OpenClaw agents need real-time web data to ground their responses and avoid hallucination. The default approach of scraping websites from within the agent is unreliable and slow. A structured search API returns clean JSON that the agent can parse directly without HTML processing. This tutorial shows how to configure an OpenClaw agent with a Scavio search tool that returns organic results, AI Overviews, and People Also Ask data. You will build a search-grounded agent that queries live web data on demand.
Prerequisites
- OpenClaw installed and running
- A Scavio API key from scavio.dev
- Python 3.8+ installed
Walkthrough
Step 1: Create the search tool function
Define a tool that calls the Scavio API and returns structured results for the agent.
import os, requests
API_KEY = os.environ["SCAVIO_API_KEY"]
def web_search(query: str) -> dict:
"""Search the web and return structured results."""
resp = requests.post("https://api.scavio.dev/api/v1/search",
headers={"x-api-key": API_KEY},
json={"platform": "google", "query": query})
data = resp.json()
return {
"results": [{"title": r["title"], "snippet": r.get("snippet",""), "url": r.get("link","")}
for r in data.get("organic_results", [])[:5]],
"ai_overview": data.get("ai_overview", {}),
}Step 2: Register the tool with OpenClaw
Add the search tool to the agent's tool registry so it can be called during conversations.

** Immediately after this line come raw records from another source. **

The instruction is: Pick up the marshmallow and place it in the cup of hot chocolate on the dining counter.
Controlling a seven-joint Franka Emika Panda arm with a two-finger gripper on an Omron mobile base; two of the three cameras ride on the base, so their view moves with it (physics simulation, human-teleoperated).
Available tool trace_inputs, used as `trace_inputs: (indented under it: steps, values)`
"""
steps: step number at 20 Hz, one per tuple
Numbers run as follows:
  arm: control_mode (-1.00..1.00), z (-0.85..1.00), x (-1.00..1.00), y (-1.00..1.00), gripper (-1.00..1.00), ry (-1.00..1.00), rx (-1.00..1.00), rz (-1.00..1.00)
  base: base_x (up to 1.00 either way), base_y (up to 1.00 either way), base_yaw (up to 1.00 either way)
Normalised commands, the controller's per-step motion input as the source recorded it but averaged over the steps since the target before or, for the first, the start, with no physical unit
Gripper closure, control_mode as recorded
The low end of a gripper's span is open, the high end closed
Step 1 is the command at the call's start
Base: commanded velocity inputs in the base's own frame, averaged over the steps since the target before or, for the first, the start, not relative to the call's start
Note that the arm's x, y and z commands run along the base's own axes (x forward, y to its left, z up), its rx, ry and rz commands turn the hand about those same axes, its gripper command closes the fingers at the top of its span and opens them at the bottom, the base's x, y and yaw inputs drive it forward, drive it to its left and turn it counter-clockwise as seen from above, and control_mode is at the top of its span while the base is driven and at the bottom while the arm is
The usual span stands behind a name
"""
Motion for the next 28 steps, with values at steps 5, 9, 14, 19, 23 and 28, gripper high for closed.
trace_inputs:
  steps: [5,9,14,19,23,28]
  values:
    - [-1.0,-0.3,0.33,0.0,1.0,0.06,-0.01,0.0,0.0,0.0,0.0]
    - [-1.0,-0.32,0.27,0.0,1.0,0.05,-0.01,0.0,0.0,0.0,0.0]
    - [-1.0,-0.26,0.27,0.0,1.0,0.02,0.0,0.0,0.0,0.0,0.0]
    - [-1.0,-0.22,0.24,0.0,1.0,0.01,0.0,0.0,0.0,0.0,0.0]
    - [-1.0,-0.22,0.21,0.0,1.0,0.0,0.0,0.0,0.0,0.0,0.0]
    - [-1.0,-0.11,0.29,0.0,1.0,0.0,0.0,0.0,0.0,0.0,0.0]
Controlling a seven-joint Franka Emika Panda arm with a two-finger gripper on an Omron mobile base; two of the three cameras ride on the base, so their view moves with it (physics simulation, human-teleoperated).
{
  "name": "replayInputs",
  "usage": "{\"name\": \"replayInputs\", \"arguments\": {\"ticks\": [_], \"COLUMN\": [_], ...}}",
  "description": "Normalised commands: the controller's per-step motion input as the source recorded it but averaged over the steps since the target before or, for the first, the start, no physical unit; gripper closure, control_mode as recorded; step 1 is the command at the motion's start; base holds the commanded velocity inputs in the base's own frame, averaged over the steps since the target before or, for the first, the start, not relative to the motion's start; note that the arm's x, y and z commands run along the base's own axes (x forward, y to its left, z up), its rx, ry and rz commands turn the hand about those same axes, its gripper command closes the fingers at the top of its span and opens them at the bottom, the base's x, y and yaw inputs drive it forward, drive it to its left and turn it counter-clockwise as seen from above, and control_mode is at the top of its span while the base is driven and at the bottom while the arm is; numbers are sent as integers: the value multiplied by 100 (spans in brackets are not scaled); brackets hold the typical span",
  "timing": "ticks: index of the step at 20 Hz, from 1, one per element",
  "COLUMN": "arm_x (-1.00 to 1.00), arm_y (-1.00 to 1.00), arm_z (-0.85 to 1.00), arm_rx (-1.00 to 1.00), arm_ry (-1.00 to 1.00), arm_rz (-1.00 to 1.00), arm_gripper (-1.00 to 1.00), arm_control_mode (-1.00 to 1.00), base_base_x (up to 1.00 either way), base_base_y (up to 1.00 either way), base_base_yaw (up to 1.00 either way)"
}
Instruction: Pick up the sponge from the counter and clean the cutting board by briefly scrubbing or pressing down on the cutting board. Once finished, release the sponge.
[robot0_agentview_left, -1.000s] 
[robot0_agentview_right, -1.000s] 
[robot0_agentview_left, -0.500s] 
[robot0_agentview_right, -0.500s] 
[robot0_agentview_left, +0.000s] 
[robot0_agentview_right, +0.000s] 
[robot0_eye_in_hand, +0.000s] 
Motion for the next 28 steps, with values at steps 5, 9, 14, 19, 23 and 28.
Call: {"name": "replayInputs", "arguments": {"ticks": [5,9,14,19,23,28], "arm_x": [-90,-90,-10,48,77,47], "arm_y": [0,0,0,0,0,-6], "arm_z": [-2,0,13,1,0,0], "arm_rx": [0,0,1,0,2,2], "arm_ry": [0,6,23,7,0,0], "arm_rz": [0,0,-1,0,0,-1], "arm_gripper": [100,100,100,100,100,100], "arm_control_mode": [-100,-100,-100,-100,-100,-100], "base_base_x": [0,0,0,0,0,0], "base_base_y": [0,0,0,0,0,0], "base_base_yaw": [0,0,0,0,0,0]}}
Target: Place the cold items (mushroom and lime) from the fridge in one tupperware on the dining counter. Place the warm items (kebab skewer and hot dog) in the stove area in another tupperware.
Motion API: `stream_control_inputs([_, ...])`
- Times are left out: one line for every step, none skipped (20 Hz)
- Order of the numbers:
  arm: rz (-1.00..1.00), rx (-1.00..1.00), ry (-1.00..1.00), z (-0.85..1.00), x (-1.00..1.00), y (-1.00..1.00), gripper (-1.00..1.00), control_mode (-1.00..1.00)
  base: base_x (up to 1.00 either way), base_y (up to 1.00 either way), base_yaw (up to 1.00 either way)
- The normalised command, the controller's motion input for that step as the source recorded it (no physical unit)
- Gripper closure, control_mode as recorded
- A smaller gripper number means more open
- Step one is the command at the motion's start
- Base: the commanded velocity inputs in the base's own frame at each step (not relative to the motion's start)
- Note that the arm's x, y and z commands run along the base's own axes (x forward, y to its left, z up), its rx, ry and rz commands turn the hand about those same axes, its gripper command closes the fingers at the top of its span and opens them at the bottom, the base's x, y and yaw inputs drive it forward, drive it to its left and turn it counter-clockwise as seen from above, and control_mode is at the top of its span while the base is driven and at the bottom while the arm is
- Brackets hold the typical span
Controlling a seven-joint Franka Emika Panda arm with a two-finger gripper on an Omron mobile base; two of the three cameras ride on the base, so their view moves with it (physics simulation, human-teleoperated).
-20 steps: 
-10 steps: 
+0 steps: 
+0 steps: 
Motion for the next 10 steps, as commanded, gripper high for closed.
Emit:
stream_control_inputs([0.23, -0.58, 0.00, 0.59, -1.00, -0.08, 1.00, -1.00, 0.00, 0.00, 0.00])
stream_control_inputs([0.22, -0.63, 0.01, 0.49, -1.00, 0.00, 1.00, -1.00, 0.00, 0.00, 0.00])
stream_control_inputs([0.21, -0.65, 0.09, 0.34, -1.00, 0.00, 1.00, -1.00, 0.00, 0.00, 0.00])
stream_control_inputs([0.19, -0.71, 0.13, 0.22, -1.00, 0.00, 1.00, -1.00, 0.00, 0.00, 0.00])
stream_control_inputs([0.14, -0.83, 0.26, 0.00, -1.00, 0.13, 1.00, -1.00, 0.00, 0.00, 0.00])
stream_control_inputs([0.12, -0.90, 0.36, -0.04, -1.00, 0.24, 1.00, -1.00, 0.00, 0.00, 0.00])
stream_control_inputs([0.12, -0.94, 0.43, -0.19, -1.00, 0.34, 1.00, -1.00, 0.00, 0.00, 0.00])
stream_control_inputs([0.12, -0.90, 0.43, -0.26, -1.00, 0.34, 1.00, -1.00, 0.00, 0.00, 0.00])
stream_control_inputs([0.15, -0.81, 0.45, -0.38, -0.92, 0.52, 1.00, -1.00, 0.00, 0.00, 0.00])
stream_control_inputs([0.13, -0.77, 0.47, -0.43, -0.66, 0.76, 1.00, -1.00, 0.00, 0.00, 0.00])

# Register web_search as an OpenClaw tool
# The agent will call this tool when it needs current information
# Tool schema:
# name: web_search
# description: Search the web for current information
# parameters: query (string) - the search query
tool_config = {
"name": "web_search",
"description": "Search the web for current information",
"function": web_search,
}Step 3: Configure the agent to use search
Set up the agent prompt to prefer search-grounded responses over guessing.
agent_instructions = """
When asked about current events, products, prices, or facts:
1. Use the web_search tool to find current information
2. Cite sources from the search results
3. If AI Overview data is available, include it
4. Never guess or fabricate information
"""Step 4: Test the integration
Run a query through the agent and verify it uses the search tool.
result = web_search("best open source LLM frameworks 2026")
for r in result["results"]:
print(f"{r['title']}")
print(f" {r['snippet'][:100]}")
print(f" {r['url']}")Python Example
import os, requests
API_KEY = os.environ["SCAVIO_API_KEY"]
def search(query):
resp = requests.post("https://api.scavio.dev/api/v1/search",
headers={"x-api-key": API_KEY},
json={"platform": "google", "query": query})
return resp.json().get("organic_results", [])[:5]
for r in search("best open source LLM frameworks 2026"):
print(r["title"], r.get("link",""))JavaScript Example
const H = {"x-api-key": process.env.SCAVIO_API_KEY, "Content-Type": "application/json"};
async function search(query) {
const r = await fetch("https://api.scavio.dev/api/v1/search", {
method: "POST", headers: H,
body: JSON.stringify({platform: "google", query})
});
return (await r.json()).organic_results || [];
}
search("best open source LLM frameworks 2026").then(rs =>
rs.slice(0,5).forEach(r => console.log(r.title))
);Expected Output
An OpenClaw agent with a web search tool that returns structured SERP data, enabling grounded responses with real source citations.